Interviews with a dozen federal prison employees, prisoners, lawyers and health and legal experts who monitor correctional facilities, as well as reviews of lawsuits and petitions filed by prisoners and collected from the UCLA data project, show the ways by which the pandemic has exacerbated existing problems in federal prisons; they range from overcrowding and staff shortages to a lack of transparency around policies for personal protective equipment (PPE) and testing.

“It’s a complete disaster,” said Rob Norcross, an inmate at the minimum-security satellite camp at FCI Jesup in Georgia. The bureau’s stated guidelines about sanitization and social distancing don’t comport with reality, Norcross said: Prison camp inmates are barred from using hand sanitizer, lack cleaning supplies and have nowhere they can move to to create space....

Norcross’s complaints mirror those in a July report by the DOJ’s Office of Inspector General about conditions at a federal prison in Lompoc, Calif.: The OIG reported several issues, including a shortage of medical staffers to address prisoner health concerns and instances where prisoners who clearly exhibited covid-19 symptoms were not tested.  The areas where the Lompoc facility scored the lowest were related to adequate PPE supply for staff and prisoners, and adequate soap or hand sanitizer for prisoners.

Sen.
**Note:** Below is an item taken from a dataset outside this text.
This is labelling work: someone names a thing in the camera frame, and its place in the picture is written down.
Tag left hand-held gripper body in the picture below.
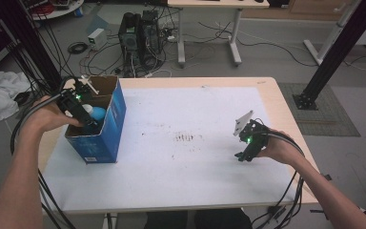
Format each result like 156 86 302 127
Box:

Elizabeth Warren (D-Mass.) ... sent Carvajal letters demanding answers on testing and transparency. Warren and several congressional Democrats introduced a bill Aug. 6 that would require federal and local corrections facilities to collect and report comprehensive data on covid-19 infections and deaths. “Covid-19 is out of control in prisons and jails across the country — and the Trump Administration has failed to effectively manage this pandemic and protect the health and safety of incarcerated people, correctional staff, and the general public,” Warren said in the past week in a statement to The Post.

UCLA Law’s Sharon Dolovich, who leads the Covid-19 Behind Bars Data Project, echoed Warren’s criticism of the bureau, noting the data it does publish on coronavirus cases and deaths is non-comprehensive and opaque.  “The culture of secrecy that’s been allowed to develop in the nation’s prisons and jails over the past 40 years is antithetical to these institutions’ status in a democratic society,” she said.  “We have government officials who act as if this is their private information.”